Su cuerpo estuvo expuesto tres días en la capilla del hospicio. Allí mismo fue sepultada y Dios obró muchos milagros por su intercesión. Maese Conrado empezó a reunir testimonios acerca de su santidad, pero murió antes de que Isabel fuese canonizada, en 1235. Al año siguiente, las reliquias de la santa fueron trasladadas a la iglesia de Santa Isabel de Marburgo, que había sido construida por Conrado, su cuñado.
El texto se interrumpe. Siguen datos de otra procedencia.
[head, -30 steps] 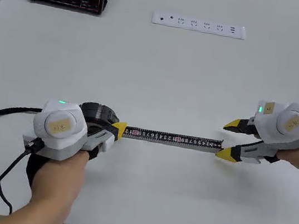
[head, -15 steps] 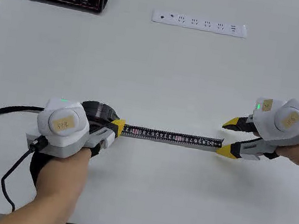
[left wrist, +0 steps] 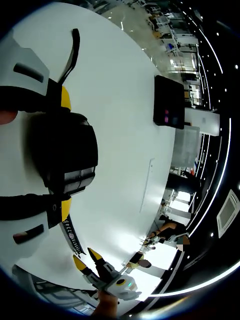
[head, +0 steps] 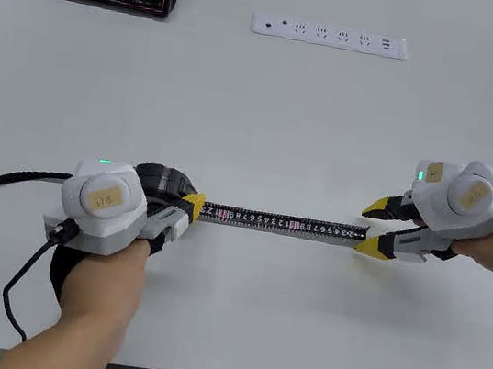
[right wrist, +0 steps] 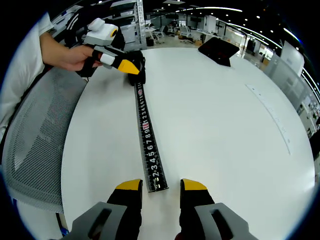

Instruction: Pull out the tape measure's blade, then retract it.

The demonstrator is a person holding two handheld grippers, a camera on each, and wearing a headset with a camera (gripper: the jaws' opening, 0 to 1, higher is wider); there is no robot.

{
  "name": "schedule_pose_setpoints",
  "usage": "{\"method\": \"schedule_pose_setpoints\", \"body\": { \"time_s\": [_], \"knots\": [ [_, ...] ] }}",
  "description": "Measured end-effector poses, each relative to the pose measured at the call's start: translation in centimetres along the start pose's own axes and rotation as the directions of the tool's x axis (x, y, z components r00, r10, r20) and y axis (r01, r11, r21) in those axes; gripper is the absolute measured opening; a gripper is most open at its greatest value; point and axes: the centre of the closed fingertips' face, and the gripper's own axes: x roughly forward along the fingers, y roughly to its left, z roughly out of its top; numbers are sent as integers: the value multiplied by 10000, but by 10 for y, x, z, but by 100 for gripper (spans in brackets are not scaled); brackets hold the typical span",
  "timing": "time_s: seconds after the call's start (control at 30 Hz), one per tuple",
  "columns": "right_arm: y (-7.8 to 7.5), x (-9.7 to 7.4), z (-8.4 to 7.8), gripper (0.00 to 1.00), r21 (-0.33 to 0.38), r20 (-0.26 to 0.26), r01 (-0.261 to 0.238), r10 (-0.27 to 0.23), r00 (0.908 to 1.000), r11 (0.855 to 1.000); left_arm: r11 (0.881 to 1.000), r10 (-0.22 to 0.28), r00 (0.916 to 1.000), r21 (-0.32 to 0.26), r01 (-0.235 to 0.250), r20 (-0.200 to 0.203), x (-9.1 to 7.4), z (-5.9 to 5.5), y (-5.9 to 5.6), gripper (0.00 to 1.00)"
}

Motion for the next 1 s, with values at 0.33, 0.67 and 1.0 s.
{"method": "schedule_pose_setpoints", "body": {
  "time_s": [0.33,0.67,1.0],
  "knots": [
    [5,2,0,16,-328,-188,-245,239,9995,9992,10000,-22,10000,-23,22,-48,0,0,0,62],
    [5,3,-4,12,-821,-369,-217,187,9991,9964,10000,-16,9999,-69,15,-101,0,-1,-1,62],
    [5,5,-5,12,-1527,-672,-174,72,9977,9881,9999,50,9997,-116,-53,-250,2,-1,0,62]
  ]
}}
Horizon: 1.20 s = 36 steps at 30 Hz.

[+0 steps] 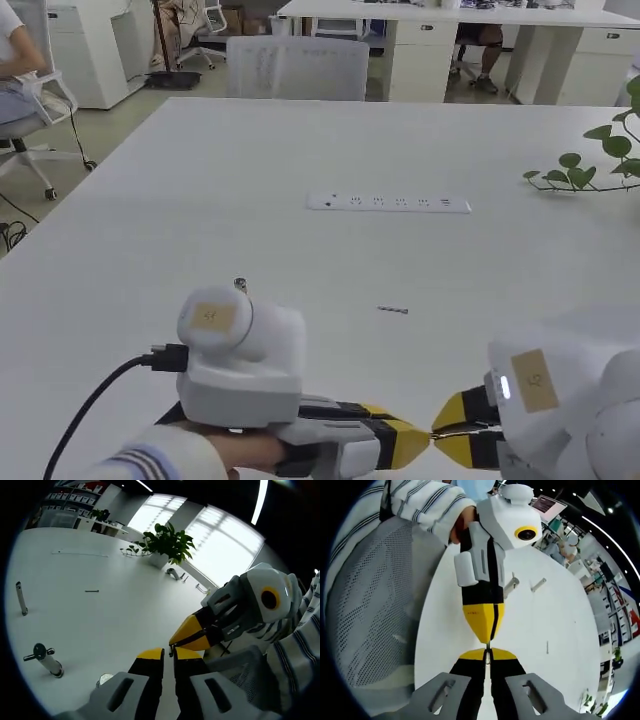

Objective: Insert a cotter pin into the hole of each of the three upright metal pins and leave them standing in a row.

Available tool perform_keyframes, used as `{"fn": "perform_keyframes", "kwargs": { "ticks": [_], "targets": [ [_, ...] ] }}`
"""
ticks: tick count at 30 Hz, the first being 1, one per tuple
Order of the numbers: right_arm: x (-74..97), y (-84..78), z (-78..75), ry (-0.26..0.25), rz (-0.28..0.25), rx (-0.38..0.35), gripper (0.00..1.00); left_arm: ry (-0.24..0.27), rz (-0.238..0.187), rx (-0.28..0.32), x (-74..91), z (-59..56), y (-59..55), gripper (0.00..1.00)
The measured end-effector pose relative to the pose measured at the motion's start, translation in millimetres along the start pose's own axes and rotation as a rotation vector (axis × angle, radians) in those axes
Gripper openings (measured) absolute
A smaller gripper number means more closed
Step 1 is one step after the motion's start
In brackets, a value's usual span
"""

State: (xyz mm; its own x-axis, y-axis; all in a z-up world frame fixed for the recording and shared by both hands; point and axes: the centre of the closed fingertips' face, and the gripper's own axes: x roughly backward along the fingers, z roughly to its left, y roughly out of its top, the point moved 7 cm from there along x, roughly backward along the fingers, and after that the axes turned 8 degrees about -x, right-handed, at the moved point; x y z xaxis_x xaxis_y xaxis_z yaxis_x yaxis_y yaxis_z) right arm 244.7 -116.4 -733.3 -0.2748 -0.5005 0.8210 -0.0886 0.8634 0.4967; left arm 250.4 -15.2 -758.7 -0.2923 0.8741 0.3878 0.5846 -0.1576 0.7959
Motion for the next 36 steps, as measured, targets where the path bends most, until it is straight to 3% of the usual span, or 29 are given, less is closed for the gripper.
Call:
{"fn": "perform_keyframes", "kwargs": {
  "ticks": [22, 36],
  "targets": [
    [1.2, 2.5, 0.9, -0.001, -0.007, 0.004, 0.03, -0.025, -0.003, 0.06, 2.1, -2.1, 0.3, 0.01],
    [2.2, 2.2, 0.6, -0.005, -0.014, 0.023, 0.03, -0.018, -0.004, 0.015, 2.0, -3.2, 1.3, 0.01]
  ]
}}
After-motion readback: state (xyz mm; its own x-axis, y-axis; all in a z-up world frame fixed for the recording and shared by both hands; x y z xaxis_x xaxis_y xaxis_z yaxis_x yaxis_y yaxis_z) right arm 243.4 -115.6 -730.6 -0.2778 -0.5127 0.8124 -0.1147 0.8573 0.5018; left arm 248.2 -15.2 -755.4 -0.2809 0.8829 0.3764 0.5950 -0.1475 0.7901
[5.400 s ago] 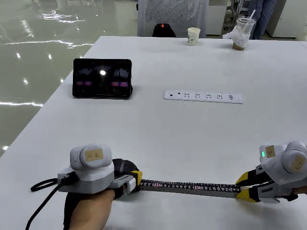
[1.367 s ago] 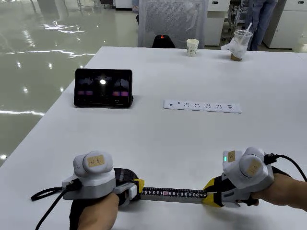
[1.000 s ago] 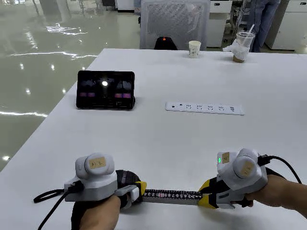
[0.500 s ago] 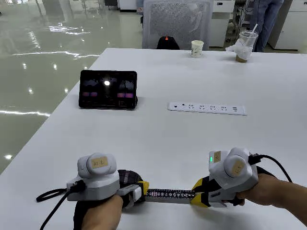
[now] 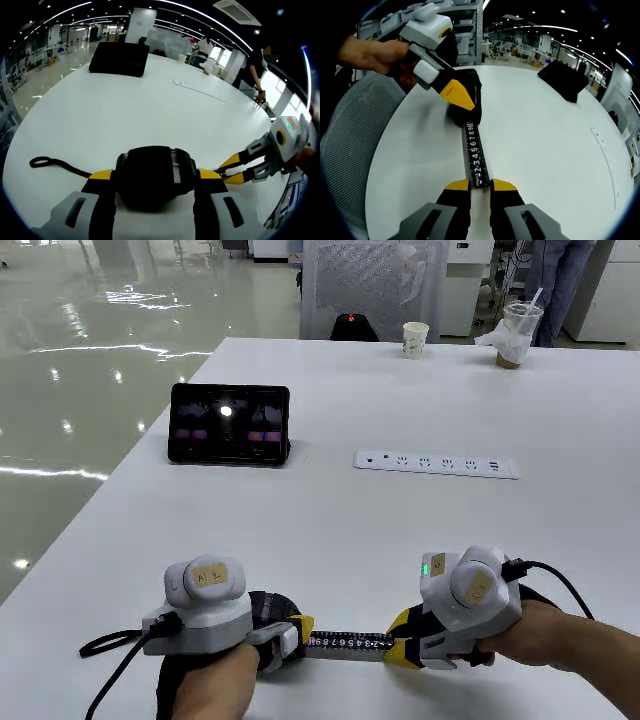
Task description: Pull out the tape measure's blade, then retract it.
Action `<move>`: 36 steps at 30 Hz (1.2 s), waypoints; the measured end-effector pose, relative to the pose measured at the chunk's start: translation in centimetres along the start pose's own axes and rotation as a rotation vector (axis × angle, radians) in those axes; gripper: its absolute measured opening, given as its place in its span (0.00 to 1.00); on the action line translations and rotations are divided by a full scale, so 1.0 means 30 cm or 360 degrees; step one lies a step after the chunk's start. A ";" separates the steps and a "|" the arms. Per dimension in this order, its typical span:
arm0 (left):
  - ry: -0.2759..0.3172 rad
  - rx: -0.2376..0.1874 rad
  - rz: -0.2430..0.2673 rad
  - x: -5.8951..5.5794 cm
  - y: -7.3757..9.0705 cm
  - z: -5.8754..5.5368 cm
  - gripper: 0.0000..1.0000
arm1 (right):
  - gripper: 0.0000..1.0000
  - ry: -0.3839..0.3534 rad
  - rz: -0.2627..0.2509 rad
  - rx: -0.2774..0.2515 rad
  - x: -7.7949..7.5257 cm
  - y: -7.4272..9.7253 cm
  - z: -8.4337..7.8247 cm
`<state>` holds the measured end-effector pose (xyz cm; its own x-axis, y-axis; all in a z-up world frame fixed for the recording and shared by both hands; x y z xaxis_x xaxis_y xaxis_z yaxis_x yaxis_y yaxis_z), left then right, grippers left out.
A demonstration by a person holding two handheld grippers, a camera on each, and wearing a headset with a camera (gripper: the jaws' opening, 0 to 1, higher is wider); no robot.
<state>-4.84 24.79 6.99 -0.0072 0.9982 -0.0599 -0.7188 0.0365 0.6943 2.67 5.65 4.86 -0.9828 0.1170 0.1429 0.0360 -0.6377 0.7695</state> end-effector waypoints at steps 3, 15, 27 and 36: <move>0.0001 0.0000 -0.0004 0.001 0.000 0.000 0.58 | 0.11 0.0002 0.0003 -0.0003 0.002 -0.007 0.006; 0.0012 0.0008 -0.0010 0.002 0.000 0.001 0.58 | 0.11 0.0006 0.0015 -0.0022 0.011 -0.035 0.034; 0.0016 0.0014 -0.0022 0.005 -0.001 0.001 0.58 | 0.11 0.0028 0.0035 -0.0037 0.024 -0.071 0.069; 0.0019 0.0017 -0.0028 0.005 -0.001 0.001 0.58 | 0.11 0.0044 0.0054 -0.0045 0.036 -0.099 0.099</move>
<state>-4.79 24.94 6.97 -0.0028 0.9967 -0.0810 -0.7113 0.0549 0.7007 2.03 9.93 4.57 -0.9857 0.0741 0.1513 0.0648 -0.6624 0.7464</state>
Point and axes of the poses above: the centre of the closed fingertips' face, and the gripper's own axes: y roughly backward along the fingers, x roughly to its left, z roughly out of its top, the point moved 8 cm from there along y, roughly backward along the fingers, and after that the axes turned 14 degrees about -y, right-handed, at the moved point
A la ceremonia asistieron el emperador Federico II y «una multitud tan grande, formada por gentes de diversas naciones, pueblos y lenguas, que probablemente no se había visto ni se volverá a ver en estas tierras alemanas algo semejante». La iglesia en que reposaban las reliquias de la santa fue un sitio de peregrinación hasta 1539, año en que el landgrave protestante, Felipe de Hesse, las trasladó a un sitio desconocido.
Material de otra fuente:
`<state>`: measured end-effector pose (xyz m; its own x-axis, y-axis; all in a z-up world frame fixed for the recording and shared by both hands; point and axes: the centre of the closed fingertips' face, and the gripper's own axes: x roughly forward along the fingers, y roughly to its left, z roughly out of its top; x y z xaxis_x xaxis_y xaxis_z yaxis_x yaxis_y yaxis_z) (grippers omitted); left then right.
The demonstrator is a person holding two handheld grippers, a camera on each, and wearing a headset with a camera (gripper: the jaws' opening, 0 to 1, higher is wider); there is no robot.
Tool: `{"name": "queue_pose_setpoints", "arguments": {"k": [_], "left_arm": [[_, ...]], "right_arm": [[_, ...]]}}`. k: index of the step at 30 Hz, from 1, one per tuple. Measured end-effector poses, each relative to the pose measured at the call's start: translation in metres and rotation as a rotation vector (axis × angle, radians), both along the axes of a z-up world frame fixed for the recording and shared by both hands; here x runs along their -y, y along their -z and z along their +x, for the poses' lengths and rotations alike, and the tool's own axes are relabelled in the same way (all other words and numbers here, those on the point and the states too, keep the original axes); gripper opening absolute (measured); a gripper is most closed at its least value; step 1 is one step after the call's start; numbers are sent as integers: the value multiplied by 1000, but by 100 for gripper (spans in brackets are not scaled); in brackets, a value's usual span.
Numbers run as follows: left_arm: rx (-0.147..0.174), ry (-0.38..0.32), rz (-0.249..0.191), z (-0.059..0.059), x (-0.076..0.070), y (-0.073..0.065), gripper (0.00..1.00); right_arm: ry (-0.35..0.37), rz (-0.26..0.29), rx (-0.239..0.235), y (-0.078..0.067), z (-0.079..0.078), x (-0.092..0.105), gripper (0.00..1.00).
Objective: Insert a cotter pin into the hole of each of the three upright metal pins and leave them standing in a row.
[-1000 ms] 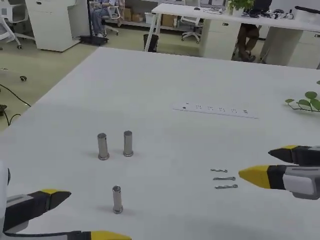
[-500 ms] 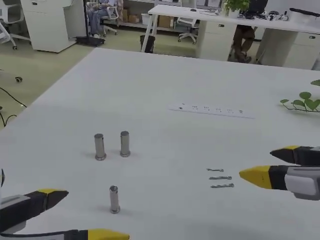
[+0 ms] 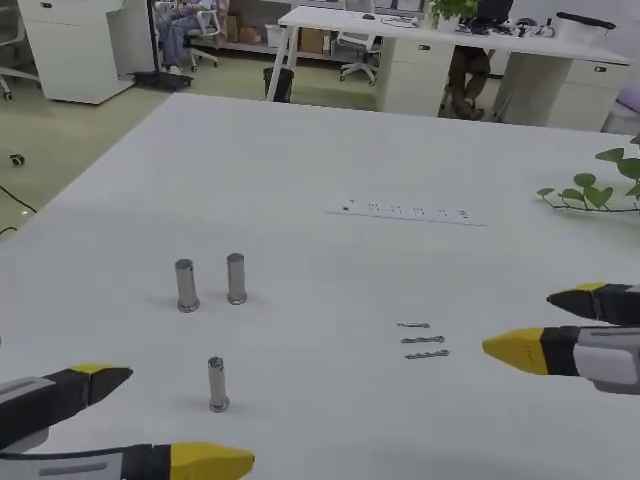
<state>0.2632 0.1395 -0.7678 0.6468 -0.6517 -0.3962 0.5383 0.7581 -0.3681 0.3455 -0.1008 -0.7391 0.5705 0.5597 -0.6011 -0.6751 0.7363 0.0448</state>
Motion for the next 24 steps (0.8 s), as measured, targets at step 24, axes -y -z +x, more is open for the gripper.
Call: {"name": "queue_pose_setpoints", "arguments": {"k": [24], "left_arm": [[38, -13, -17, -6, 5, -11, 99]], "right_arm": [[-76, -54, 64, -35, 3, -7, 67]]}}
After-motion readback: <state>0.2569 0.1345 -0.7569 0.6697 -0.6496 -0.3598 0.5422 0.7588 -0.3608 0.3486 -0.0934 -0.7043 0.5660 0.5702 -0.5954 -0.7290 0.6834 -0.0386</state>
Basta consultar someramente la bibliografía de Biblioteca Hagiográfica Latina, nn. 2488-2514, para darse cuenta de lo mucho que se escribió sobre santa Isabel poco después de su muerte. Los materiales más importantes se encuentran en el Libellus de dictis IV ancillarum (que es un resumen de las deposiciones de las cuatro doncellas de Isabel); en las cartas de Conrado al Papa; en los relatos de milagros y otros documentos que se enviaron a Roma con miras a la canonización; en la biografía escrita por Cesáreo de Heisterbach, en la que hay también un sermón sobre la traslación (ambos documentos datan de antes de 1240); y en la biografía escrita por Dietrich de Apolda que data de 1297, pero es muy importante por la amplia difusión que alcanzó. Con motivo del séptimo centenario del nacimiento de Santa Isabel, Karl Wrenck y Huyskens publicaron varios de estos textos. Se encontrará una crítica muy detallada en Analecta Bollandiana, vols. XXVIII, pp. 493.497, y vol. XXVIII, pp. 333-335. Puede leerse más textos sobre la santa en el santoral franciscano.